In a private browser session I started at google.com, searched for "site:facebook.com nextgrid", picked some random post, click through, and was reading the post without anything other than seeing FB's cookie banner. No sign of any login (which is good 'cause I don't have one)
I suspect it depends on your region, page/post in question and browser fingerprint. A post marked as public isn't 100% guaranteed to be publicly viewable. Sometimes you can view it but merely scrolling down on the page would trigger a login form for example (I've had this happen for pages that are definitely meant to be public such as businesses who'd have an interest in getting as many eyeballs as possible on their content).
I might be wrong and maybe the behavior is actually fully deterministic and isn't nefarious, but knowing the company behind it I'll assume malice until proven otherwise.
but you make it public for everybody with the publicly accessible login so it wouldn't be considered private data for the same reason news outlets can use your instagram images and share it widely without your permission.
you can't throw up a login screen but then allow people to post themselves that ends up in public domain because the login does not distinguish from public or permissioned user authorized to view your selfie pics.
From GDPR point-of-view this kind of 3rd party data collection is not acceptable (assuming it covers personal information, for example names of people and what they have posted). The difference with Meta's own data collection is that the users have relationship with Meta and users have given their permission for Meta to handle the data. Users also know they can contact Meta and ask them to remove the data.

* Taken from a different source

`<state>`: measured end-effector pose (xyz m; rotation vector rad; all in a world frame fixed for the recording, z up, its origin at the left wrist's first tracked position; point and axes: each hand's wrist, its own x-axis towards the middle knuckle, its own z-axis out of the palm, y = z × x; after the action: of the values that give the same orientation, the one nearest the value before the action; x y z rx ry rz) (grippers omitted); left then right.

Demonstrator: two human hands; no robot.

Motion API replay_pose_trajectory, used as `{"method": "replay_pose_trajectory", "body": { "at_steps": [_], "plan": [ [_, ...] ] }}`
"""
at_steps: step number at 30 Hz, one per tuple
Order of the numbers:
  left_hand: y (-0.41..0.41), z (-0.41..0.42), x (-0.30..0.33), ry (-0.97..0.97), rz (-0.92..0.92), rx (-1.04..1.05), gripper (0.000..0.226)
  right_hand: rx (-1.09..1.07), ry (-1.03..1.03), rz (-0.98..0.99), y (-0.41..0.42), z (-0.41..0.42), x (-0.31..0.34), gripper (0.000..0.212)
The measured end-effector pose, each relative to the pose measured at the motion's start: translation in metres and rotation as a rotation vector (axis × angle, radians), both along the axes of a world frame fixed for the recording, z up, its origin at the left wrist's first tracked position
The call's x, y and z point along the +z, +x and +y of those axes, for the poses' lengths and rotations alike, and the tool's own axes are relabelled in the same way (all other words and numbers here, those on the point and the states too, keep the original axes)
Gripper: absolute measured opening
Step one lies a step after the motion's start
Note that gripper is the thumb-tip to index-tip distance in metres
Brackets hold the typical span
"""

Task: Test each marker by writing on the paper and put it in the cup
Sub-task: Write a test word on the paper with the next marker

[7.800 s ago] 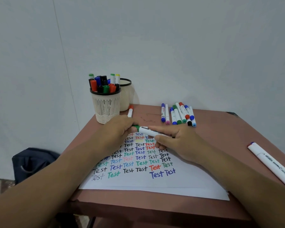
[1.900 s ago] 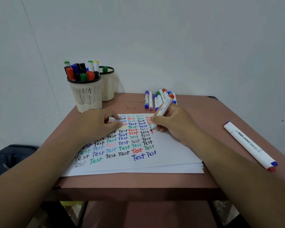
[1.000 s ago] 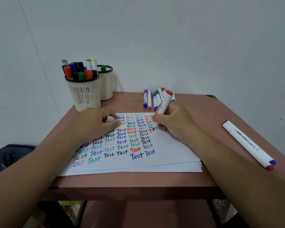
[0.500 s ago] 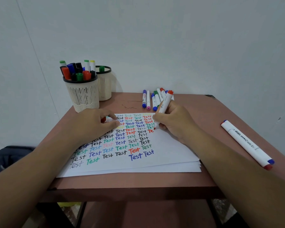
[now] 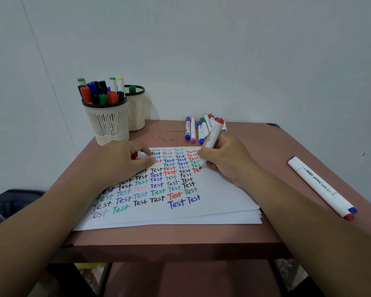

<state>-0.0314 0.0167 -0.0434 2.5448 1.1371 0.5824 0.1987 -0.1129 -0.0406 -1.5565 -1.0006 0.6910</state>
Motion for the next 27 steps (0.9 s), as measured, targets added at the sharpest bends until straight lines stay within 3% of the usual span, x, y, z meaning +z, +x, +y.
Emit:
{"method": "replay_pose_trajectory", "body": {
  "at_steps": [27],
  "plan": [
    [-0.0007,0.0027,-0.0020,-0.004,-0.009,-0.005,0.025,-0.067,-0.003,-0.116,0.0050,0.0032,-0.0029,0.016]
  ]
}}
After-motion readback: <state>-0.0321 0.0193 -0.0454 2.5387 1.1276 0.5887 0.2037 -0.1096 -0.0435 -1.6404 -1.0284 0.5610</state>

3rd parties don't have the consent from users. Users don't even have an idea these companies might be holding their data.
From a GDPR point of view the scraper would be acting as a data processor on behalf of their customer, no different from using a cloud storage service for your contacts. It's fine as long as the third-party doesn't misuse the scraped data or share it with third-parties and there's no evidence they did so in this case.

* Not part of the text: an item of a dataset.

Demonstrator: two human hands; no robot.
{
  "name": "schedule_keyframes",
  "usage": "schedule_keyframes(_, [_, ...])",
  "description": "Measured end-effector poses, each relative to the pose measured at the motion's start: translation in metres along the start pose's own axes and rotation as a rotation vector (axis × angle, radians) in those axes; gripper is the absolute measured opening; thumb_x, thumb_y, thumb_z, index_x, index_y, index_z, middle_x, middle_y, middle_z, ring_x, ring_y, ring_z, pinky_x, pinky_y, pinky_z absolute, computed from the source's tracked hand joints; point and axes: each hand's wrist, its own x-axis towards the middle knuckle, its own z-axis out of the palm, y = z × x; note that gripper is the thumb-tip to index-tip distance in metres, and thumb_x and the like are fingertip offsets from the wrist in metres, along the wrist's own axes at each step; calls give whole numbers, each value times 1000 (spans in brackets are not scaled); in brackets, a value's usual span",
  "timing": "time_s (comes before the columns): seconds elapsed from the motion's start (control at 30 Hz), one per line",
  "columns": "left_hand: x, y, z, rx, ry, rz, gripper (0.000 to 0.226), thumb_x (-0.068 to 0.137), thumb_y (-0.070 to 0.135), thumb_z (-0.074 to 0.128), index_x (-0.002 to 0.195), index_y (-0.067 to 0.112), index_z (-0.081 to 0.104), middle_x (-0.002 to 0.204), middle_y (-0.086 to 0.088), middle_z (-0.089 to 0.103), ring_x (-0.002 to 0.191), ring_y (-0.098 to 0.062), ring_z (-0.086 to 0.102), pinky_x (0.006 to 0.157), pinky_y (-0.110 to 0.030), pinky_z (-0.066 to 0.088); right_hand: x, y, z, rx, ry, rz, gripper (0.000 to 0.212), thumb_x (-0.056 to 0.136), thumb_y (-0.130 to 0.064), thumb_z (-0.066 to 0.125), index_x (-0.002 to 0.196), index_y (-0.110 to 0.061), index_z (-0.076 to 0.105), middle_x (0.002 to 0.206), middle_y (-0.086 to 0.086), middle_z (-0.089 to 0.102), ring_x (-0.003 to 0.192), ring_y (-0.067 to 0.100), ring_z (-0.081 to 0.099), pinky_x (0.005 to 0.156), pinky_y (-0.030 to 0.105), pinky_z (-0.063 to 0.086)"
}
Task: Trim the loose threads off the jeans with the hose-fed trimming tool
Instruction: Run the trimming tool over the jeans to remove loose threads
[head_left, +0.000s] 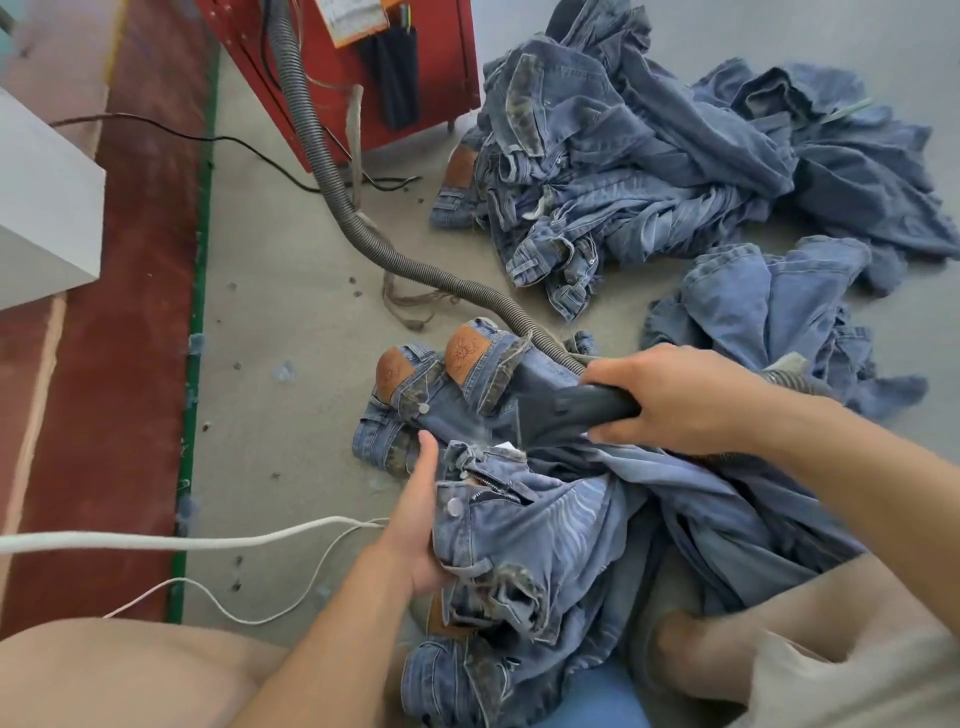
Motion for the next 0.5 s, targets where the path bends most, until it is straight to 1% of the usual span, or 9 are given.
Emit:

> and there's no evidence they did so in this case.
Indeed; the users probably wanted to make the data public, if scraper accounts could see it. There is a GDPR allowance for data "manifestly made public by the data subject".
"scraping attacks"
Scraping is not an attack. Monopolists want to pretend they own your data because they get unlimited access to monetize it whereas competitors should have none.
"self-compromised"
Monopolists want to sell you thus it's imperative they maintain the fiction of "one person, one account". By admitting you own your account, they'd have to allow sharing and they wouldn't be able to provide their customers (advertisers) with reliable data about individuals.
"protect people from scraping"
Monopolists will protect themselves and call it protecting you. They will attempt to make you afraid of some other actor using your data in harmful ways so as to detract from how they monetize you and use your data in harmful ways.
"deter the abuse"
Monopolists don't want to argue about what constitutes abuse. Anything they write in their TOS is entirely for their benefit and only constrained by local law (if that). They will abuse you to the fullest extent they can get away with while arguing that any action to use your rights is "abuse."

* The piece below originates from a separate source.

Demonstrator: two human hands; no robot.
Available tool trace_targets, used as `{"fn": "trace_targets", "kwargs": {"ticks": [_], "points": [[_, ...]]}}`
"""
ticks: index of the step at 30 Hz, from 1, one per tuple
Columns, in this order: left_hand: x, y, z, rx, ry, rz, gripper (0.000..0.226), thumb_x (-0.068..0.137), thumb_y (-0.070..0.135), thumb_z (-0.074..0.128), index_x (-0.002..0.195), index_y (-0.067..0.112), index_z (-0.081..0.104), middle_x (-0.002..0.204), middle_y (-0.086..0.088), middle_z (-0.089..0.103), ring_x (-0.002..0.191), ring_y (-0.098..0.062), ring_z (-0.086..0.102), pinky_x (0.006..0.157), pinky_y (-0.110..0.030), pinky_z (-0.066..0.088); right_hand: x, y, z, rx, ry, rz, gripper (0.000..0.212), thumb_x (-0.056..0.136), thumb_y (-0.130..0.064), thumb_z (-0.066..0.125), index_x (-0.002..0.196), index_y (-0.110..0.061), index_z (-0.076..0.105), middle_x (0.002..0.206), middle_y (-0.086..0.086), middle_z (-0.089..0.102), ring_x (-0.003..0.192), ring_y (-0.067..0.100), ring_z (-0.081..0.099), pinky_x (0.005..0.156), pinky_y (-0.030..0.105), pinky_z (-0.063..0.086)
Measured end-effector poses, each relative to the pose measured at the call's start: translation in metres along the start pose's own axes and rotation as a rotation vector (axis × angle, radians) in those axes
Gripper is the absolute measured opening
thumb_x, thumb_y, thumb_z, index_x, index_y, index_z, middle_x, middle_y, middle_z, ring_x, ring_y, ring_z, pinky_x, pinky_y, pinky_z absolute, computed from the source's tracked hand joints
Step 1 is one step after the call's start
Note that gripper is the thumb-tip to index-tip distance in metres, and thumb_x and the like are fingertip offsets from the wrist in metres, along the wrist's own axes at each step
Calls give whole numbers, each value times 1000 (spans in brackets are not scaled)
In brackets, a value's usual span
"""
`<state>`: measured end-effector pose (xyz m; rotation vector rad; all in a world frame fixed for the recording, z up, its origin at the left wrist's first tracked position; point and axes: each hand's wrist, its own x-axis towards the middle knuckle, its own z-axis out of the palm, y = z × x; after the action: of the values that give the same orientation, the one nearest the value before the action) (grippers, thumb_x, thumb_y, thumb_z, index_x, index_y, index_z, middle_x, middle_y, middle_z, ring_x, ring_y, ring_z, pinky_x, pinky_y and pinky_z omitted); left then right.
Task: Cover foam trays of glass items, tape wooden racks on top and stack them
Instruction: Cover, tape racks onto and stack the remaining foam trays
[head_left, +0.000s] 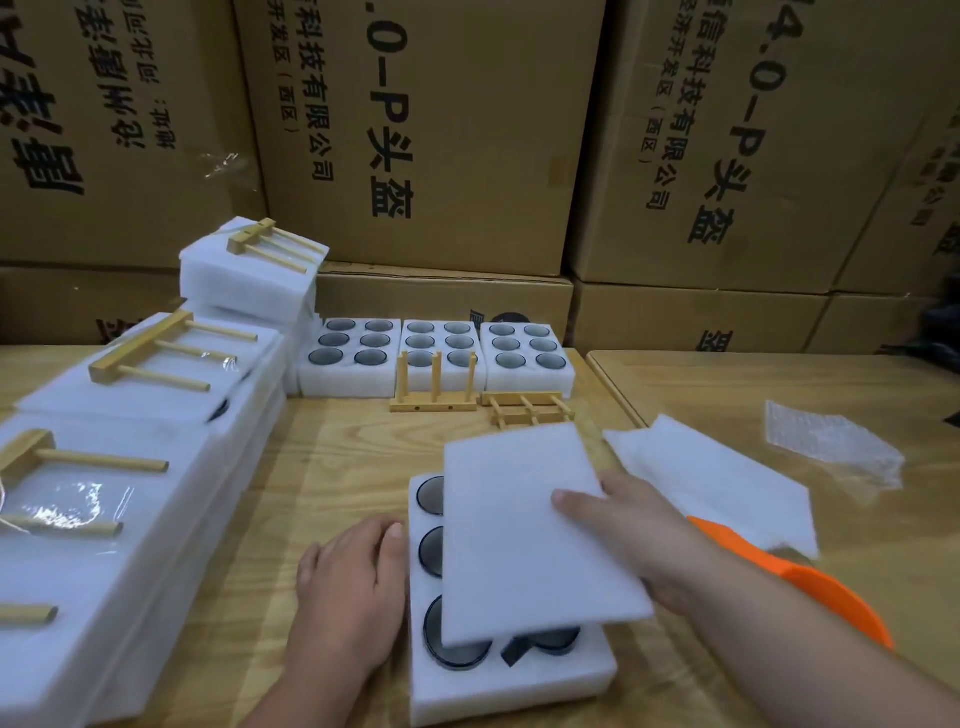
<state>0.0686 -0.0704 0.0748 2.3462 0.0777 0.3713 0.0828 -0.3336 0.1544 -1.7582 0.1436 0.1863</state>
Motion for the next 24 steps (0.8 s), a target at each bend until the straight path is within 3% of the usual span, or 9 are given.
{"fn": "trace_targets", "kwargs": {"ticks": [3, 5, 7, 10, 14, 16, 18, 20, 24], "points": [[-3, -1, -2, -56, -69, 66, 68, 89, 65, 9, 140, 45, 49, 130, 30, 54, 125, 0, 47, 119, -50, 21, -2, 8, 5, -6, -54, 55, 26, 91, -29, 74, 113, -17, 67, 99, 2, 79, 89, 24, 77, 84, 46, 61], [-5, -2, -4, -79, -111, 112, 74, 86, 69, 7, 151, 48, 34, 141, 29, 47, 134, 0, 42, 118, -50, 22, -3, 9, 9, -38, -53, 52, 26, 90, -30, 75, 112, -18, 68, 96, -1, 79, 86, 20, 77, 77, 40, 63], [-5, -2, -6, -71, -147, 128, 72, 85, 71, 7, 153, 52, 22, 143, 28, 45, 136, -2, 40, 118, -50, 23, -3, 10, 15, -135, -18, 21, 24, 88, -34, 76, 107, -20, 71, 89, -11, 79, 79, 12, 77, 63, 27, 60], [-6, 0, -8, -61, -167, 121, 63, 84, 72, 7, 145, 59, 15, 138, 31, 42, 136, -1, 39, 119, -49, 21, -3, 14, 19, -369, 46, -69, 28, 82, -50, 73, 103, -30, 71, 86, -26, 74, 74, -5, 71, 60, 18, 53], [-7, 3, -9, -41, -181, 110, 59, 84, 72, 5, 141, 63, 15, 136, 40, 33, 136, 5, 34, 121, -44, 15, -5, 22, 23, -554, 105, -35, 61, 58, -77, 55, 108, -42, 52, 96, -23, 63, 76, -7, 63, 56, 14, 44], [-7, 4, -9, -22, -187, 103, 61, 84, 72, 5, 143, 62, 15, 138, 41, 31, 136, 7, 33, 122, -44, 14, -5, 25, 24, -637, 117, -38, 81, 54, -81, 48, 126, -45, 42, 110, -22, 47, 88, -6, 58, 65, 16, 43], [-6, 4, -9, -18, -196, 90, 66, 84, 71, 4, 147, 59, 17, 141, 39, 33, 136, 8, 33, 123, -44, 13, -4, 27, 23, -686, 110, -108, 96, 59, -80, 45, 146, -41, 33, 123, -18, 36, 114, 3, 53, 88, 21, 42], [-6, 4, -8, -24, -196, 67, 68, 87, 68, 6, 152, 54, 22, 143, 34, 40, 137, 5, 36, 123, -44, 15, -5, 25, 25, -726, 73, -237, 92, 72, -73, 47, 154, -35, 27, 141, -15, 30, 139, 9, 34, 108, 23, 31], [-3, 2, -1, 153, -66, -59, 56, 101, 37, 30, 157, 40, 27, 150, 13, 48, 141, -12, 38, 120, -39, 25, -10, 12, 38, -899, -16, -394, 90, 78, -78, 34, 158, -38, 21, 165, -14, 12, 151, 4, 6, 123, 28, 12]]}}
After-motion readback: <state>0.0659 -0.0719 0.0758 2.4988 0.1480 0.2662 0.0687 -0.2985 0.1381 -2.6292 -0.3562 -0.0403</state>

"safeguard people against clone sites"
Monopolists want to maintain their monopoly, there is no greater threat than a direct challenge to that monopoly by allowing data to move freely.
--
More subtle but even more ironic rhetorical points
"for hire" / "paying for access"
Emphasizing that people making money (gasp) for providing this service, is bad.
"industry leader in taking legal action" + "across many platforms and national boundaries, also requires a collective effort from platforms, policymakers and civil society"
Monopolists can pay high priced marketers to rebrand them as patriotic hero figures fighting valiantly for the little guy.